_WHAT IS NEEDED_
In the listing below, print exactly the lines from the first through the one that contains "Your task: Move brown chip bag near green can".

[Opening EXTRACTED RECORDS section]

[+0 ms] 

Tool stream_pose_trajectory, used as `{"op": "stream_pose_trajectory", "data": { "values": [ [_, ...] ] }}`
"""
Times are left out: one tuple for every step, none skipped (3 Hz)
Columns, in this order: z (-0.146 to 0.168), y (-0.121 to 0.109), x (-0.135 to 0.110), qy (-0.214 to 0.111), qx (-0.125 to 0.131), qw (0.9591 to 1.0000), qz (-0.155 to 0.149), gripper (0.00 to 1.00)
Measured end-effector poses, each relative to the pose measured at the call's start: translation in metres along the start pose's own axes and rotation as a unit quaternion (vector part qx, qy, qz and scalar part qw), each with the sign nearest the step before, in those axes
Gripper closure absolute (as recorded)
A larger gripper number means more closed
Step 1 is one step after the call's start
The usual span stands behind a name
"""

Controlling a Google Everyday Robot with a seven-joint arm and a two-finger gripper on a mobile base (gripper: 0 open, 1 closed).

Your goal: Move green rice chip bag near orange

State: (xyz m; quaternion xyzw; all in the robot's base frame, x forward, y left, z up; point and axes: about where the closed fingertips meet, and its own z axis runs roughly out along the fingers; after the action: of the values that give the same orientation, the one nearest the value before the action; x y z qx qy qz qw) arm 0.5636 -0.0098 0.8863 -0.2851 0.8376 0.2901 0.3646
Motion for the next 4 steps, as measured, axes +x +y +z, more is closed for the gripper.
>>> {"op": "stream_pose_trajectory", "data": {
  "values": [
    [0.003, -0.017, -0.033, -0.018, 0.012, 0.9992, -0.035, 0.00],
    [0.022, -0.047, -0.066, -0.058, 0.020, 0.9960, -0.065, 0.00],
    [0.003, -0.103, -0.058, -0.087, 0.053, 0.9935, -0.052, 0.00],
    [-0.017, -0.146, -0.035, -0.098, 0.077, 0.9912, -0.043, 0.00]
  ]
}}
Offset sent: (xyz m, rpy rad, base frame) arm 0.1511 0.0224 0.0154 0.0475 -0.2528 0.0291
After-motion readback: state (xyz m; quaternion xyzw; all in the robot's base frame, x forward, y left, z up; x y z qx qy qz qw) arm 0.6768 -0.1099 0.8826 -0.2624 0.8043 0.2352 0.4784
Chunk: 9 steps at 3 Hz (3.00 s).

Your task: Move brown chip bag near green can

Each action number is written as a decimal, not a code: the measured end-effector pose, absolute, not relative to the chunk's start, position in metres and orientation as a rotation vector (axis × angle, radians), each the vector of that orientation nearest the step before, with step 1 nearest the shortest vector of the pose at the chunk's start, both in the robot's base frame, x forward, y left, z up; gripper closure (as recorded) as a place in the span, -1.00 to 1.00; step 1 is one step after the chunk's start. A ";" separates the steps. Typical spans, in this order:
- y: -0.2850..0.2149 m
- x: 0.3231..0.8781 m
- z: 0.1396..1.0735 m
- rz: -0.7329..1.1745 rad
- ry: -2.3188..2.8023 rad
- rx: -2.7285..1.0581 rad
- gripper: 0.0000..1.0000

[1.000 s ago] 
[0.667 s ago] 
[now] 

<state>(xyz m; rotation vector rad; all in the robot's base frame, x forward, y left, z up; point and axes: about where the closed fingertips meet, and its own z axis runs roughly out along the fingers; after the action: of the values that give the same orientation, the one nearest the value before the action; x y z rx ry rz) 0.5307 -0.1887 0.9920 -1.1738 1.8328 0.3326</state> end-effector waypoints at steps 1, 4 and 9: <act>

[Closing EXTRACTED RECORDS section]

_TASK RESULT_
[+0 ms] 

Tool stream_pose_trajectory, used as `{"op": "stream_pose_trajectory", "data": { "values": [ [_, ...] ] }}`
"""
Times are left out: one tuple for every step, none skipped (3 Hz)
Columns, in this order: z (-0.146 to 0.168), y (-0.121 to 0.109), x (-0.135 to 0.110), qy (-0.214 to 0.111), qx (-0.125 to 0.131), qw (0.9591 to 1.0000), qz (-0.155 to 0.149), gripper (0.00 to 1.00)
Measured end-effector poses, each relative to the pose measured at the call's start: translation in metres along the start pose's own axes and rotation as a unit quaternion (vector part qx, qy, qz and scalar part qw), each with the sign nearest the step before, in those axes
Gripper closure absolute (as recorded)
A larger gripper number means more closed
Step 1 is one step after the call's start
The usual span stands behind a name
"""

Controlling a Google Everyday Robot with a seven-joint arm and a two-finger gripper on a mobile base (gripper: 0 open, 1 closed).

Your goal: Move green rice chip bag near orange

State: (xyz m; quaternion xyzw; all in the robot's base frame, x forward, y left, z up; point and axes: about where the closed fingertips meet, and its own z axis runs roughly out along the fingers; after the action: of the values that give the same orientation, the one nearest the value before the action; x y z qx qy qz qw) arm 0.5636 -0.0098 0.8863 -0.2851 0.8376 0.2901 0.3646
Motion for the next 4 steps, as measured, axes +x +y +z, more is closed for the gripper.
>>> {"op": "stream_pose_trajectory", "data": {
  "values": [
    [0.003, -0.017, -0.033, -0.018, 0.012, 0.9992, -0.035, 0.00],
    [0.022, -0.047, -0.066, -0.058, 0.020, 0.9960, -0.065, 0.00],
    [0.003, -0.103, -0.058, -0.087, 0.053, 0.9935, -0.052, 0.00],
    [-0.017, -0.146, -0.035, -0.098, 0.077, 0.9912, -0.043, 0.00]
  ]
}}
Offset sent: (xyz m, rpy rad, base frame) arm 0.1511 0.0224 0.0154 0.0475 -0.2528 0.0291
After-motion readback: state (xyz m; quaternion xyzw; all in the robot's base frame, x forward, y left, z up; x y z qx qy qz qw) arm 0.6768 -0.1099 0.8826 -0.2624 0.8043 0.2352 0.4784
Chunk: 9 steps at 3 Hz (3.00 s).

Your task: Move brown chip bag near green can

With the answer given, the exercise is complete.